Из этих несколько абстрактных рассуждений следуют вполне определенные выводы в отношении некоторых вполне практических вещей. Прежде всего — в отношении того, чем следовало бы заняться сторонникам свободы, если они хотя бы частично согласны с предложенным выше описанием публичной власти в свободном обществе.

Говоря упрощенно, следует готовиться к новому кризису легитимности и последующей волне ограничения/ослабления и децентрализации/диффузии публичной власти. Готовиться в том, что касается идей, опыта и, извините за выражение, организации. «Демократы 90-х» (как политическое движение) не смогли закрепить достигнутый уровень децентрализации, и централизаторская волна смела их. Не смогли во многом потому, что и не ставили перед собой такой задачи и зачастую даже не задумывались о ней, а также потому, что сами были не чужды централизаторского импульса.

Сторонникам свободы надо постараться не повторить этот путь.
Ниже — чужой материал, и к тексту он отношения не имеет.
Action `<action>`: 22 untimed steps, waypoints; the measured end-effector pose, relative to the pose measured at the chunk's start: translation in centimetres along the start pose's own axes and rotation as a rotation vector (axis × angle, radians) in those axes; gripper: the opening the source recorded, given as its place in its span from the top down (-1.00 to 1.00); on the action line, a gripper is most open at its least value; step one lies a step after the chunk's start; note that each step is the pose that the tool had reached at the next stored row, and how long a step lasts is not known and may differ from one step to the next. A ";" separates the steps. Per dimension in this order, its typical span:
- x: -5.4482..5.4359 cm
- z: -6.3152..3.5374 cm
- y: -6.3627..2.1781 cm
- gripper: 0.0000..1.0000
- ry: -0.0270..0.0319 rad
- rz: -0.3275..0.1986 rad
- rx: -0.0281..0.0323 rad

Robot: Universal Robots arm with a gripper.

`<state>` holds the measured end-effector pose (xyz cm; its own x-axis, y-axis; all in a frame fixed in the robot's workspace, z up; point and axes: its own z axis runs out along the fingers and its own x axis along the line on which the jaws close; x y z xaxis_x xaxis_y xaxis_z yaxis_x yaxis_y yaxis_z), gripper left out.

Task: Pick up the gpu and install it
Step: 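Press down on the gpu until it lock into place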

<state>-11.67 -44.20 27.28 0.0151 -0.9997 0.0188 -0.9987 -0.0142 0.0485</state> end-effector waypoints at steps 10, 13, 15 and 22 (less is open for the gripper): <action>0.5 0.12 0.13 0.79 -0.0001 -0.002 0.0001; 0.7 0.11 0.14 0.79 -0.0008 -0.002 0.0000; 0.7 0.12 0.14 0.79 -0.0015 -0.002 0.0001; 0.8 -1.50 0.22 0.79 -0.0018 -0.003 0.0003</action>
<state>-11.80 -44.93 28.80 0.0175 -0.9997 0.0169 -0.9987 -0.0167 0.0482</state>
Есть некоторые вполне «прикладные» вещи, которые могут в этом помочь. Очень полезно изучать, как на самом деле работают системы жизнеобеспечения, завязанные сегодня на местную (и более широко — субфедеральную) власть, и по возможности получить опыт участия в управления ими. Нужно нарабатывать и осмысливать опыт осуществления всевозможных ныне публичных функций вне публичной власти — благо, этим занимаются много людей самых разных политических взглядов; надо узнавать, как все это работает, и понимать этих людей. Несомненно, большим подспорьем окажется опыт создания сообществ, которые позволят «найти друг друга» в нужный момент, — «интернет-революция» тут еще далеко не сказала свое слово.

Опыт «90-х» богат и неоднозначен. Он говорит о том, что жители России все-таки могут на каком-то очень фундаментальном уровне социальной практики не только выживать, но и жить в условиях ограниченной и децентрализованной публичной власти. И в то же время о том, что по-настоящему организовать такую жизнь, чтобы она в конце концов стала опытом свободы, — дело, требующее очень больших усилий еще до всяких кризисов и политических изменений.

P.S. Текст написан по мотивам выступления автора на заседании Московского сообщества блоггеров им. Иммануила Канта (оно же «Клуб „Транзит"»), посвященном теме «Другие 90-е» и состоявшемся 18 декабря 2009 года.